The end of the year brings challenges and joys in many forms. Lots of people plan to travel, celebrate with family and friends, or host intimate gatherings at home. In the workplace, year-end often causes stress as employees try to meet goals and finish the year strong. Expense reports, performance development plans, and year-end updates are due. It can feel like there’s never enough time for everything. With all these stresses in place, employers can take proactive actions to help reduce workplace stress at the end of the year.

Help your employees enjoy the spirit of the season this year by helping them lower stress levels with our top five tips.


5 Ways to Help Employees Reduce Workplace Stress at Holiday Times

Try some or all of these five tips this year for a stress-free end to the year:


1. Hire temporary support staff.

As part of your annual business plan, be sure to account for seasonal differences in volume. Are you busier pushing to meet production goals or preparing for renewals? Maybe your agency sees more claims volume because of winter storm fender benders, ice dams, and frozen pipes. Account for these seasonal variations when planning staff.
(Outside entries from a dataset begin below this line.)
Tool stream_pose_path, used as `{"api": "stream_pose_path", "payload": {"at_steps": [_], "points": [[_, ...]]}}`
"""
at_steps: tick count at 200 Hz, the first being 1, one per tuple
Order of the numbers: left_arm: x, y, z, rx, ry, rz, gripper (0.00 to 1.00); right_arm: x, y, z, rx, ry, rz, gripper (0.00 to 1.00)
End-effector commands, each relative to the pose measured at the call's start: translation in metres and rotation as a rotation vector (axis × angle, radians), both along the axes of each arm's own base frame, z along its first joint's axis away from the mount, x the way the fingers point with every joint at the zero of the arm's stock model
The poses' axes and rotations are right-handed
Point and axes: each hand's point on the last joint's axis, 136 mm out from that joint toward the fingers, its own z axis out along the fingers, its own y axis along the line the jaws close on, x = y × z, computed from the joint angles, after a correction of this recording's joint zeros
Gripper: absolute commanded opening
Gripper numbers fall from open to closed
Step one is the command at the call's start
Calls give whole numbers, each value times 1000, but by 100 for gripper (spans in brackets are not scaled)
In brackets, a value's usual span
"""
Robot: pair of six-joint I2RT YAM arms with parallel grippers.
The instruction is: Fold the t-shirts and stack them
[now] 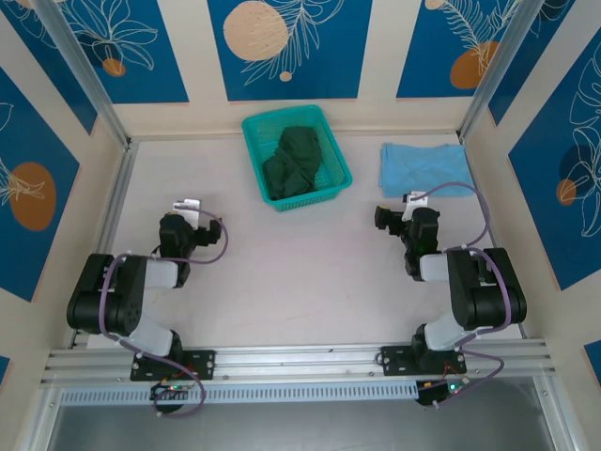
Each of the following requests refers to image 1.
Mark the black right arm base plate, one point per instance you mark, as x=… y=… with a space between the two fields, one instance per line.
x=394 y=359

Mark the dark green t-shirt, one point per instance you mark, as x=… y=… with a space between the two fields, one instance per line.
x=291 y=164

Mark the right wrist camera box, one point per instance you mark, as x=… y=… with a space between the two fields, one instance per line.
x=415 y=199

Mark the grey metal sheet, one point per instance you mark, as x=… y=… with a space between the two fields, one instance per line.
x=300 y=427

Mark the light blue folded t-shirt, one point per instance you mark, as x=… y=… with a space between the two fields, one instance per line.
x=422 y=164

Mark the aluminium frame post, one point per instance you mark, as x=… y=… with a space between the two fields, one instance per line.
x=497 y=61
x=84 y=70

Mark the teal plastic mesh basket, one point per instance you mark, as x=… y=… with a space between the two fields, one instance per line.
x=253 y=136

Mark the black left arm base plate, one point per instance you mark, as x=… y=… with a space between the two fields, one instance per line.
x=206 y=364

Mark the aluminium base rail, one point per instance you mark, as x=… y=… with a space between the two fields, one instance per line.
x=300 y=359

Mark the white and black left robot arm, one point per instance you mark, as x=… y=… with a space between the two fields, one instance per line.
x=117 y=291

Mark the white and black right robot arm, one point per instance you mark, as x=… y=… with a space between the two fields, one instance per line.
x=488 y=291

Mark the blue floral wall panel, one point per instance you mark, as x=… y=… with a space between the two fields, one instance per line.
x=554 y=42
x=436 y=47
x=33 y=188
x=291 y=47
x=42 y=61
x=141 y=51
x=559 y=188

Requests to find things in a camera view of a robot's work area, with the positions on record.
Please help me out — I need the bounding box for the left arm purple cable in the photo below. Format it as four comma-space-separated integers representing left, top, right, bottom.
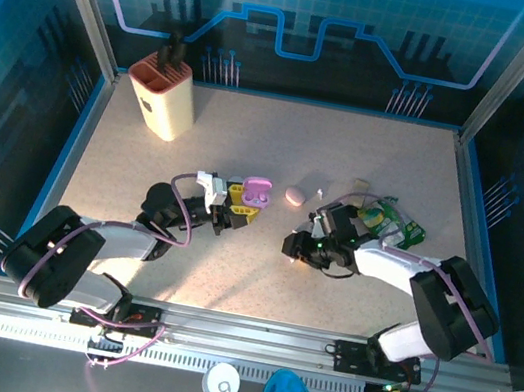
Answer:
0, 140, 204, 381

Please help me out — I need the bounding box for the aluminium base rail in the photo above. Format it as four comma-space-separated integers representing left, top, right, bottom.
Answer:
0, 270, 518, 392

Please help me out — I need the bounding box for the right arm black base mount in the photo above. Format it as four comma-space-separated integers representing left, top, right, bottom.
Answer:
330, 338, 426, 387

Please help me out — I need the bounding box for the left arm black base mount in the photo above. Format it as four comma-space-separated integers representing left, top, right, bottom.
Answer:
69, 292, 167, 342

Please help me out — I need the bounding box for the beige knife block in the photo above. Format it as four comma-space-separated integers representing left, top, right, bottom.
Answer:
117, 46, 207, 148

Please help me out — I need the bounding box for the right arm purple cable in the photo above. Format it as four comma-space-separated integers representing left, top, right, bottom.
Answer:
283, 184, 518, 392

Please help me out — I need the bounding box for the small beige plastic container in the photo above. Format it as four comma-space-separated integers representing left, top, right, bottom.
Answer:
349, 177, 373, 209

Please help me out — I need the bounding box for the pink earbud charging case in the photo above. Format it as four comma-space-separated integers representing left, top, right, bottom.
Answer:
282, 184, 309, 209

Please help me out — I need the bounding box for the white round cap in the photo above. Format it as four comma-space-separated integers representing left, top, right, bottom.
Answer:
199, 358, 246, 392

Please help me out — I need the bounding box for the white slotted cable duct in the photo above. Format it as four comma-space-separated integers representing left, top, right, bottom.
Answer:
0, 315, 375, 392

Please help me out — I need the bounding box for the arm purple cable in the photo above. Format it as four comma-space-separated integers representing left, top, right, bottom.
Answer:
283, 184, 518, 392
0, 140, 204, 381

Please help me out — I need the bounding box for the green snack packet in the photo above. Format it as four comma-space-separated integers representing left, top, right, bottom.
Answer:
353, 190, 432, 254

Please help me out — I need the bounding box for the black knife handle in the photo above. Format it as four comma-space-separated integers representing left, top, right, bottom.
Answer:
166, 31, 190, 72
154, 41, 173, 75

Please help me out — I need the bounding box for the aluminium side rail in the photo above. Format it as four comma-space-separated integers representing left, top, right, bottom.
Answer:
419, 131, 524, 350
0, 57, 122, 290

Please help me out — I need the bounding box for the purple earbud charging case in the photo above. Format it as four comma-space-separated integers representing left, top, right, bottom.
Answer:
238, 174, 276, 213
And be sure to plan for your regular workforce to take time off around Thanksgiving, Christmas, and New Year’s Day. If you need to hire temporary workers, connect with your staffing agency early. Planning ahead makes a big difference when hiring extra staff.


2. Offer employees a day off or half-day off to volunteer.
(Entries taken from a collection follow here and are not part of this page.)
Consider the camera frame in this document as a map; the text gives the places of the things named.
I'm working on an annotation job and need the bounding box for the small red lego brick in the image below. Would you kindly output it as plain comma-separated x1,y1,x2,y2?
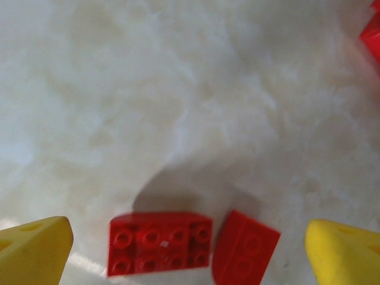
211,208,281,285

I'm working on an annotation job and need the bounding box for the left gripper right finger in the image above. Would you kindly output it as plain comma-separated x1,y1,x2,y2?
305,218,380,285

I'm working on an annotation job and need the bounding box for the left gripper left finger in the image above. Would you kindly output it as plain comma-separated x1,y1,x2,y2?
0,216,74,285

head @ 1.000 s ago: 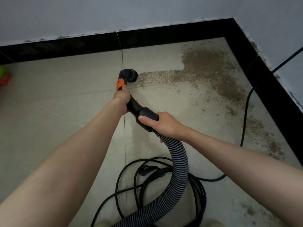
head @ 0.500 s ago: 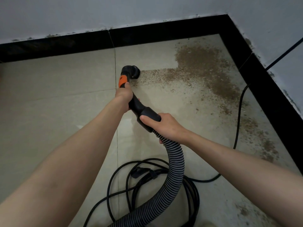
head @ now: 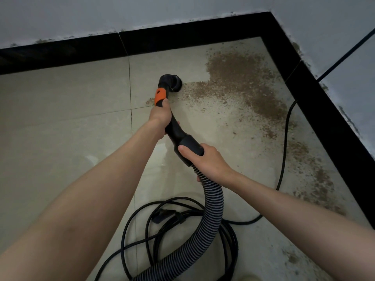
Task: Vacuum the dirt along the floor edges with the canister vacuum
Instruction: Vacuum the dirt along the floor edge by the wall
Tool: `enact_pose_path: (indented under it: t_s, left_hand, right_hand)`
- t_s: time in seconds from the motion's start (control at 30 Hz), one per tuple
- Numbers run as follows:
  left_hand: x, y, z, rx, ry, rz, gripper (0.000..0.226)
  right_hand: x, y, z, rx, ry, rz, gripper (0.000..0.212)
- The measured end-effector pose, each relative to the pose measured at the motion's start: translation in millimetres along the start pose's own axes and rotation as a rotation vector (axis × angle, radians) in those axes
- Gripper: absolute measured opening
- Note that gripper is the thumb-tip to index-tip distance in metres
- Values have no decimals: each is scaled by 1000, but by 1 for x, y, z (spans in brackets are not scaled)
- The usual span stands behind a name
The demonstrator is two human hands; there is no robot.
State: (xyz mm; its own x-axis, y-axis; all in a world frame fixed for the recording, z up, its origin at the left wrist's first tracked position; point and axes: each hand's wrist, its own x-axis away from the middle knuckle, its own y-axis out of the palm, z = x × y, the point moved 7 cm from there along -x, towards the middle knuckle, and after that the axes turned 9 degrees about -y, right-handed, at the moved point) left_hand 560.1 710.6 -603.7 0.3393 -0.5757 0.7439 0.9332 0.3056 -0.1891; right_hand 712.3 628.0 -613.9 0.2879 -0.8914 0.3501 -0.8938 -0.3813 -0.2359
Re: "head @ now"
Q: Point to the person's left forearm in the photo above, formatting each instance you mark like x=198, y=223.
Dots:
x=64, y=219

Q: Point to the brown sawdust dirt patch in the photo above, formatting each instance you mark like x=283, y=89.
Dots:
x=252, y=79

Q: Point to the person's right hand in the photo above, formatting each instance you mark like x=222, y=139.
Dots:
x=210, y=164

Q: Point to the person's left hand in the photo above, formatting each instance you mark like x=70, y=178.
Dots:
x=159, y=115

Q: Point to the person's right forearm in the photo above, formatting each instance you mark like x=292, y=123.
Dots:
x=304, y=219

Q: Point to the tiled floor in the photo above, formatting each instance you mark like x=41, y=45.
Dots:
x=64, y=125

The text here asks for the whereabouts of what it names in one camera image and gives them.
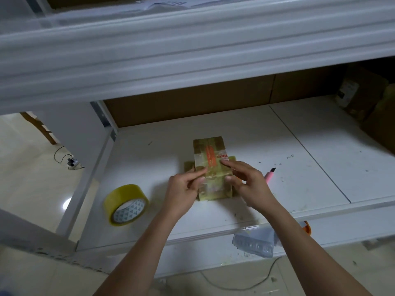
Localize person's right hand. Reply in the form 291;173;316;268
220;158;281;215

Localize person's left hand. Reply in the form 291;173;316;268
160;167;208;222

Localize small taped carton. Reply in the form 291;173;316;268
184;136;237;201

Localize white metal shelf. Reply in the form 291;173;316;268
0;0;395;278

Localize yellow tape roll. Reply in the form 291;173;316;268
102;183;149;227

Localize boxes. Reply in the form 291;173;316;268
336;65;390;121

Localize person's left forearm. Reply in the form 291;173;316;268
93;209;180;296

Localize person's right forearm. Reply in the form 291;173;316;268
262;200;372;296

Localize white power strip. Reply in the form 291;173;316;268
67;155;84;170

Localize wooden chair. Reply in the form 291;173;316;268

Lots of people like to give back to their communities, especially during the holidays. Consider offering your staff paid time off to volunteer at an event that is meaningful to them. You could also put together a team event to volunteer together during a workday. But make sure your volunteer efforts aren’t adding more stress to your staff. Let them know it is optional. Plan early so no one feels like it is one more thing for them to do.


3. Be even more flexible than usual.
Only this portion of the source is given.